New analysis suggests that property value growth in the prime central London market is due to be less than previously predicted, due to a slowdown within the sector.
Real estate firm Knight Frank has made revisions to its 2016 forecast for yearly price growth in the region, lowering their increase suggestions from 4.5% to just 2%.
The firm noted that the prime London property market has experienced a number of challenges during 2015, from the proposed mansion tax and increases in stamp duty. As a result, annual property price growth has dropped from 5% at the end of 2014 to 1.3% in September.
‘These challenges have been led by the increase in stamp duty at the end of 2014, a factor that will continue to weigh on transactions and price growth into 2016 as the market absorbs the new rates,’ the report states.
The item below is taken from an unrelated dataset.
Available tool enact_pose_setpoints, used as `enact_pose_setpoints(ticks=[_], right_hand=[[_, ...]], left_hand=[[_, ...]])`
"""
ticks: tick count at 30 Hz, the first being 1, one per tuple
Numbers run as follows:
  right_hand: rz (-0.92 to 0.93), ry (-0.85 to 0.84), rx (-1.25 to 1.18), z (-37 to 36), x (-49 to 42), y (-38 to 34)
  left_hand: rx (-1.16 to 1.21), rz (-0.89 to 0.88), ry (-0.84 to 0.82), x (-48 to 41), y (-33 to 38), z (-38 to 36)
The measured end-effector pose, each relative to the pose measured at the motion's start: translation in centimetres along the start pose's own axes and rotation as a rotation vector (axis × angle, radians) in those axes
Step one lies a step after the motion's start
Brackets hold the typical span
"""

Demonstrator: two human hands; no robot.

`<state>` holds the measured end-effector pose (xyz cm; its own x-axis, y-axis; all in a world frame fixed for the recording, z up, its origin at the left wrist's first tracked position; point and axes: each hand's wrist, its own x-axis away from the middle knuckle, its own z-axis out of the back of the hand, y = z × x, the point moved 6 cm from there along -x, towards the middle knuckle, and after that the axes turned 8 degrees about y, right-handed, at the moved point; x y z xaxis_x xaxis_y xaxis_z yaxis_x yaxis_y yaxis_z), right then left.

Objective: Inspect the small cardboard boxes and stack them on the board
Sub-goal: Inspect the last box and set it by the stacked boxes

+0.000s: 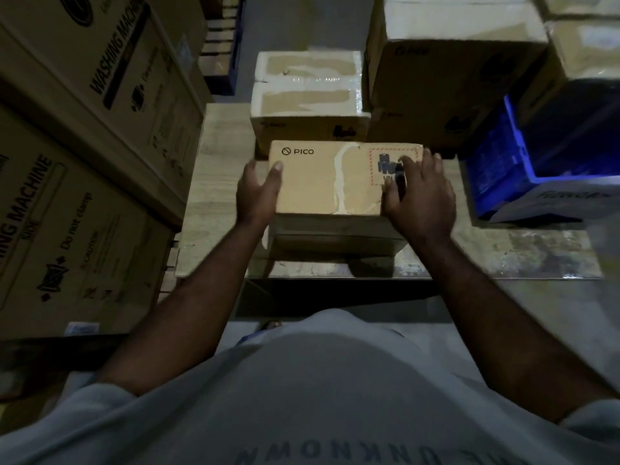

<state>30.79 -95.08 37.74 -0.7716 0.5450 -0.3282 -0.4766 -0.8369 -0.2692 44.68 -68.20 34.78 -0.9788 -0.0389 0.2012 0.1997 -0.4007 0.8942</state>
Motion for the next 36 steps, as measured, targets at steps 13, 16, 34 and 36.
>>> enact_pose_setpoints(ticks=[13,16,34,36], right_hand=[[-0.629,-0.162,-0.895,-3.6,2.0,3.2],[-0.775,-0.355,-1.151,-6.3,2.8,2.7],[-0.482,-0.168,-1.184,2.8,-1.7,4.9],[-0.259,-0.132,-0.926,4.3,-1.8,4.1]], left_hand=[[-0.076,-0.416,-0.408,2.9,7.3,-0.1],[-0.482,-0.597,-0.400,4.4,9.9,-1.9],[-1.070,-1.046,-0.282,7.7,8.7,-8.6],[-1.082,-1.036,-0.276,7.7,8.7,-8.7]])
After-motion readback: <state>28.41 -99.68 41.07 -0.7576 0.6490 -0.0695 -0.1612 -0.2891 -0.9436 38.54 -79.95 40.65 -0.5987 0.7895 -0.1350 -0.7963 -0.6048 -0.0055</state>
In addition, the report shows that worldwide economic uncertainty, particularly in China, has also had a negative effect on housing demand. However, it also says, ‘the strength of the UK’s economic recovery, employment growth in London and the likelihood of continued low interest rates mean price growth will remain positive next year.’
Price growth in PCL market predicted to fall
Additionally, the report points out that activity during September and October has risen followed a few subdued summer months. With this said, the report also shows that buyers have become more circumspect in their requirements, due to the changes in stamp duty.
This has,’ resulted in a flight to quality, meaning demand is particularly strong for properties in the best condition and on a prime floor, street or square,’ according to the investigation.
‘While the anticipated gear change materialised as summer moved in Autumn, there has been no sense the market is entering full-blown recovery mode after what has been a subdued 2015,’ the report concludes.